SHARE

FUSSBALL: WM FRANCE 98 Montpellier, 17.06.98

In una lunga intervista rilasciata a Repubblica, l’ex portiere azzurro Gianluca Pagliuca ha parlato senza mezzi termini su come interpreterà il ruolo da tecnico dei giovanissimi del Bologna ma anche dei ricordi del suo Italia-Norvegia, l’espulsione dopo pochi minuti e la sostituzione di Baggio.

L’ESPULSIONE – “Benarrivo sbagliò il fuorigioco, Leonhardsen puntò la porta. Pensavo d’essere sulla riga, la presi di mano. Negli spogliatoi ho rivisto le immagini: aveva ragione l’arbitro.
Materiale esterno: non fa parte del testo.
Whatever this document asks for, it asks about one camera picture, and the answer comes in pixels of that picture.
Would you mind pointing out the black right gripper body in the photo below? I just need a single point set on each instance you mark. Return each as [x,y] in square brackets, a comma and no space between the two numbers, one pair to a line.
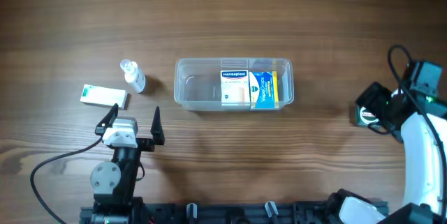
[378,99]

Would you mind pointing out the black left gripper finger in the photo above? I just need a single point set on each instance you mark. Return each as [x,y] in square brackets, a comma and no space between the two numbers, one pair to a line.
[156,128]
[109,118]

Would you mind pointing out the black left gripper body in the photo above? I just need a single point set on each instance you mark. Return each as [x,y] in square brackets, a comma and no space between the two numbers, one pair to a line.
[142,144]

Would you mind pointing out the white Hansaplast plaster box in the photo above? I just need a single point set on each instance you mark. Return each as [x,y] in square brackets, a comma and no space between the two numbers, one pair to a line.
[235,88]

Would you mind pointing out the blue yellow VapoDrops packet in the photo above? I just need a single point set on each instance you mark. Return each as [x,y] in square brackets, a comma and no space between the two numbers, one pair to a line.
[264,90]

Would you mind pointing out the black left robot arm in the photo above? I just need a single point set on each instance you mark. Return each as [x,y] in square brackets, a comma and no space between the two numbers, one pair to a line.
[114,181]

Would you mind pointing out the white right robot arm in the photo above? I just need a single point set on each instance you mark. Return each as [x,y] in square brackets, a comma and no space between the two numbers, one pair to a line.
[414,116]

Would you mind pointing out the clear plastic container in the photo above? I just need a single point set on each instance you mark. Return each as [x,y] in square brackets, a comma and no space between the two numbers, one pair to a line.
[198,81]

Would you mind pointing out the white green medicine box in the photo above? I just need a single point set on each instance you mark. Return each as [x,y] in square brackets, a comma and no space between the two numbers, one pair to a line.
[102,96]

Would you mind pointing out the white dropper bottle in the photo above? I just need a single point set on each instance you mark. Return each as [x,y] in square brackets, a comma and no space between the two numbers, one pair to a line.
[133,75]

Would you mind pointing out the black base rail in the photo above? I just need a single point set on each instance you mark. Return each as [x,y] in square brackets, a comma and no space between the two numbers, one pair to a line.
[293,213]

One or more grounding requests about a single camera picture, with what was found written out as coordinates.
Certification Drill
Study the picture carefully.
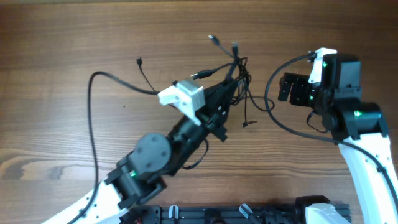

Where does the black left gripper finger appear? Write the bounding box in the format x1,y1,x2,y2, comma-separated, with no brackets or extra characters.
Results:
205,96,231,113
205,79,238,100

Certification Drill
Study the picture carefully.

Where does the black USB-A cable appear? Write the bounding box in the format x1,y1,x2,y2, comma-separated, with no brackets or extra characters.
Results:
190,35,249,106

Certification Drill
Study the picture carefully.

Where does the black angled plug cable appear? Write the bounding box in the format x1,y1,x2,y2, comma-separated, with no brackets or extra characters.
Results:
228,41,276,113

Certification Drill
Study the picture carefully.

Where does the thin black cable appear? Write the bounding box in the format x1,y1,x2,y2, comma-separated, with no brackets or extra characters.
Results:
136,57,259,128

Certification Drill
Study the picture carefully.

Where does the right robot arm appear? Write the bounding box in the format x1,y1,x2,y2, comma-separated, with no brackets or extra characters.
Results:
278,51,397,223

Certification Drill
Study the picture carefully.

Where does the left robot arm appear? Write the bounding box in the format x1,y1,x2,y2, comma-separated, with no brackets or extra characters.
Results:
48,79,238,223

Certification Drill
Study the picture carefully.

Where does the black right camera cable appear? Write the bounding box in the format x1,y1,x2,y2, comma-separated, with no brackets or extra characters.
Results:
264,52,398,215

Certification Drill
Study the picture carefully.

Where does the black camera cable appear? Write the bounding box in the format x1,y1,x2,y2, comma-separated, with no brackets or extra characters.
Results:
264,52,398,215
67,71,161,224

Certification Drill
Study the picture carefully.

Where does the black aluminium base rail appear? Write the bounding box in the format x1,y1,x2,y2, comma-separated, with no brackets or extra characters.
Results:
119,195,352,224

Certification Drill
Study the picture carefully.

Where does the black left camera cable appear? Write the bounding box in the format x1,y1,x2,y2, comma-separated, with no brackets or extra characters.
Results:
67,71,161,224

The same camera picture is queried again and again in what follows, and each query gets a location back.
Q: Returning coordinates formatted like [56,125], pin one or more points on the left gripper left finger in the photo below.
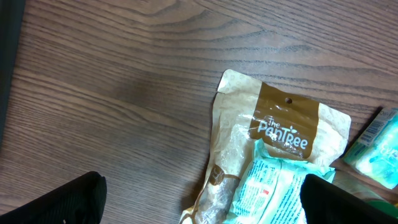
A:
[80,201]

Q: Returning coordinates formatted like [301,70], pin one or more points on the brown nut pouch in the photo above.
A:
[291,126]

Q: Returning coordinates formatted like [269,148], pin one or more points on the mint green snack packet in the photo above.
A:
[269,191]

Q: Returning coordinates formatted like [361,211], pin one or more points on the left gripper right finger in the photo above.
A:
[326,203]

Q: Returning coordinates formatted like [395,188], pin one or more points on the small teal tissue pack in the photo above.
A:
[374,153]

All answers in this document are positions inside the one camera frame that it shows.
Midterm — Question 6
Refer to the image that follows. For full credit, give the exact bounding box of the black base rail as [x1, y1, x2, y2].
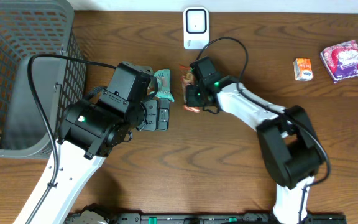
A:
[63, 211, 347, 224]

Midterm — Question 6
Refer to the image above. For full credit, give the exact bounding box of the red orange snack bar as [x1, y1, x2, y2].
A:
[180, 64, 200, 113]

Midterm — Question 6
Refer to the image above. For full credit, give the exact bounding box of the teal snack wrapper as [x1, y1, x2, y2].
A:
[154, 69, 175, 102]

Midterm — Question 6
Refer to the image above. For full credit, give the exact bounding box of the grey plastic basket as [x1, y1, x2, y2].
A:
[0, 0, 86, 159]

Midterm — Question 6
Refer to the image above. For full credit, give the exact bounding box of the small orange snack box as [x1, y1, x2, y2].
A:
[293, 58, 314, 81]

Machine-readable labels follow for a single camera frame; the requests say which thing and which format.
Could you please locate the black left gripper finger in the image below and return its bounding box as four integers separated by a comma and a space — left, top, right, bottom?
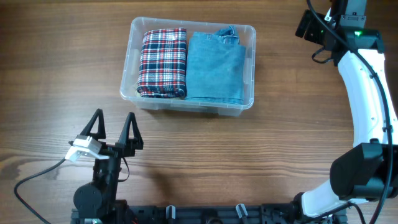
80, 108, 106, 140
117, 112, 144, 150

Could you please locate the red plaid shirt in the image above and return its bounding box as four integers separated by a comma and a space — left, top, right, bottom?
136, 27, 187, 98

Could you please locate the blue denim garment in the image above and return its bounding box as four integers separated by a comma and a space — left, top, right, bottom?
185, 26, 246, 105

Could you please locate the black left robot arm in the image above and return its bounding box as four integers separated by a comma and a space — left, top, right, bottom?
71, 109, 143, 223

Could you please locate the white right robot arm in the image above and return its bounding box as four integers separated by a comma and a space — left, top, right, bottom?
120, 1, 397, 223

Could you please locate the clear plastic storage bin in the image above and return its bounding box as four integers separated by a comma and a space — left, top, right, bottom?
119, 17, 256, 116

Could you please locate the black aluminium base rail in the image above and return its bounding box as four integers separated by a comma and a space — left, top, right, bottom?
70, 203, 348, 224

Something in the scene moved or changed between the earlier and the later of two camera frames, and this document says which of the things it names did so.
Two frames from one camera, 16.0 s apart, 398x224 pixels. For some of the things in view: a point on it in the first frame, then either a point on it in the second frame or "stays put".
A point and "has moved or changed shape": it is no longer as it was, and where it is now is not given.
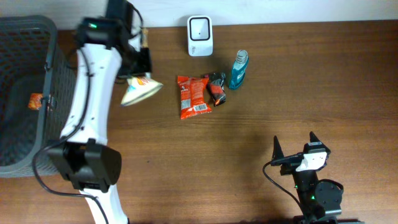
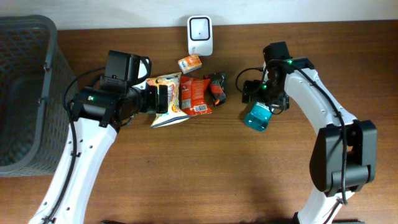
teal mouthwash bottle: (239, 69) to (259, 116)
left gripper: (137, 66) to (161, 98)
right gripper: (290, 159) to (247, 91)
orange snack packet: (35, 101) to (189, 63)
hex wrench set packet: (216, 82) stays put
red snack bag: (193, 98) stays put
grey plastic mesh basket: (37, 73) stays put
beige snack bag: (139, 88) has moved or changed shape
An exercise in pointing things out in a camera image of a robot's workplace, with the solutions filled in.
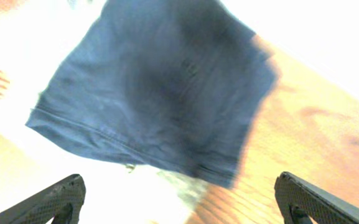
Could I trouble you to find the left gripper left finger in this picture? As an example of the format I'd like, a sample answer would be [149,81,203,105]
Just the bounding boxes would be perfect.
[0,174,86,224]

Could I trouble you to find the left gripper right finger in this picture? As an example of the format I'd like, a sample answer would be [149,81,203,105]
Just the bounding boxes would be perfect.
[274,172,359,224]

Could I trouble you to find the dark blue shorts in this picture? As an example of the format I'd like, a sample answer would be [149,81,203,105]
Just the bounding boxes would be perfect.
[26,0,276,188]

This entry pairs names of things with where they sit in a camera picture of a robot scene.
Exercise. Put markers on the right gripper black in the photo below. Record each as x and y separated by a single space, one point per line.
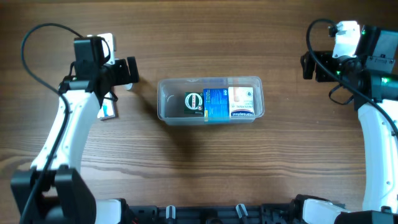
306 66

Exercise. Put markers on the clear plastic container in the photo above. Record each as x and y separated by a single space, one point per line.
171 93

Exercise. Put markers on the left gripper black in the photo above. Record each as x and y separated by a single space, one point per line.
131 70

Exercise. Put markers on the white squeeze bottle clear cap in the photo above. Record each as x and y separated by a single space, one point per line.
128 86

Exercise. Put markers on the green Zam-Buk box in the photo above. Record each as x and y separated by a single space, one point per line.
193 103

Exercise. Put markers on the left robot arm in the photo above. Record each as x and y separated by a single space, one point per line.
52 190

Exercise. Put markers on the blue medicine box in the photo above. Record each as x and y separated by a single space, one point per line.
216 105

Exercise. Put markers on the white Panadol box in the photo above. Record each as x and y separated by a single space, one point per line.
107 110

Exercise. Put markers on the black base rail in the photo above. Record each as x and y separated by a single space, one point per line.
260 214

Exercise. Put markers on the white Hansaplast box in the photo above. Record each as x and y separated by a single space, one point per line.
241 101

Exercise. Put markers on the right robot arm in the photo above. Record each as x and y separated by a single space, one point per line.
361 62

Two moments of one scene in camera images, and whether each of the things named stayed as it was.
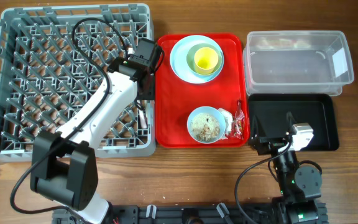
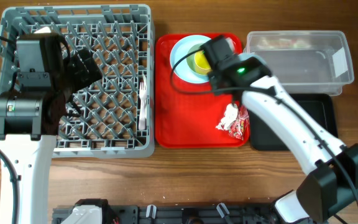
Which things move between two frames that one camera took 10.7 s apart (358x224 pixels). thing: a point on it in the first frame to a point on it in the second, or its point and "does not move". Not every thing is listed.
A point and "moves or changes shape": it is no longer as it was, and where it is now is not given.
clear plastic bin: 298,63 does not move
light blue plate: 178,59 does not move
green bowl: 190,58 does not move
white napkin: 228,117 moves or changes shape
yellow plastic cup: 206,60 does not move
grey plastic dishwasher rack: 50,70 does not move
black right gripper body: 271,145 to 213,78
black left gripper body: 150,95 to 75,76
Mi è caduto il mondo addosso”.

BAGGIO SOSTITUITO – “Era profondamente abbattuto, gli sembrava assurdo. Resto dell’idea che Sacchi, lasciando in campo Signori, fece la cosa giusta. Io andai fra i tifosi, ero dietro la porta in cui Dino fece gol. Pensavo di non rientrare più: un errore al debutto, il rosso, due turni di stop, e Marchegiani che andava forte. Invece Sacchi nei quarti con la Spagna scelse me”.

NIENTE CRESTE – “Da allenatore dei giovanissimi ho vietato orecchini e creste: non alleno mica gli indiani, ho detto. Insegno ai ragazzi a convivere col dolore, a non mollare nulla. È così che ho giocato quasi 600 gare in A”.

AL MURO – “Quelli come Balotelli, quando giocavo, li attaccavo al muro. Ma ho visto il suo esordio al Liverpool: giù il cappello, se gioca così è da Nazionale. Conte sceglierà cosa è meglio per l’Italia”.